I’m currently dealing with a significant challenge in our Camunda setup. We have around 128,000 failed jobs that need to be retried. I am looking for advice on the most efficient and reliable way to handle this situation.
Hello my friend!
I see that you really had a big problem, huh!
I believe that there is not much “magic” that we can do in this case, unfortunately…
I think that the best thing to do is to create a script to search for failed jobs, and execute them in batches, little by little, with a quantity of executions and timeout appropriate for the power of your application, and wait until this script executes everything.

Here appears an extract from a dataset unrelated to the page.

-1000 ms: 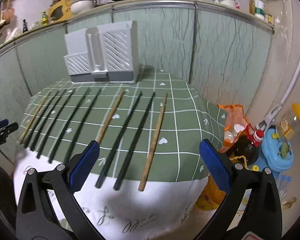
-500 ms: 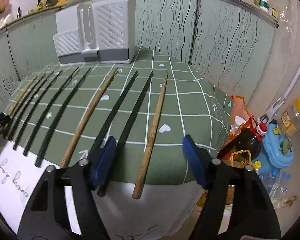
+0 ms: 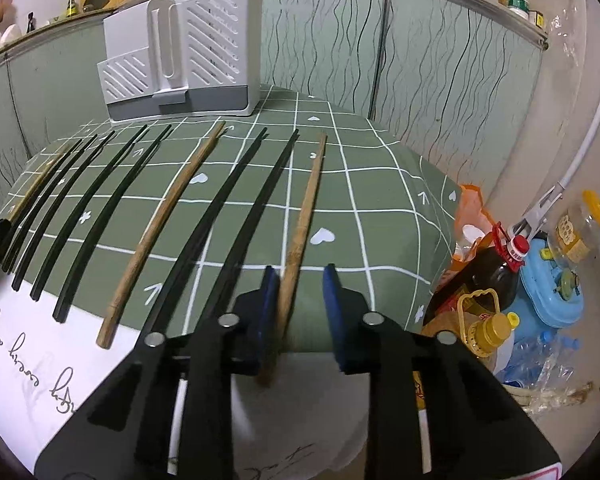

I suggest that this be done at a time when your application has few executions in progress, since retry uses job executors for execution.
William Robert Alves
Would it be feasible to solve this issue using a SQL script? For example, we could use a query that resets the retry count for failed jobs from 0 to 1. Here’s a possible script:
WITH cte AS (
SELECT job.id_
FROM act_ru_job job
WHERE job.retries_ = 0
AND job.lock_owner_ IS NULL
AND job.process_def_id_ = 'RefundRetryProcess:7:3d65d061-9d93-11ee-b00f-d6037865158d'
LIMIT 1000
)
UPDATE act_ru_job job
SET retries_ = 1,
duedate_ = NOW()
FROM cte
WHERE job.id_ = cte.id_;
Hi @pertsh.galstyan
I would avoid any direct intervention in the database and suggest you to take a look at this REST API: Camunda Automation Platform 7.20.7 REST API. to set retries.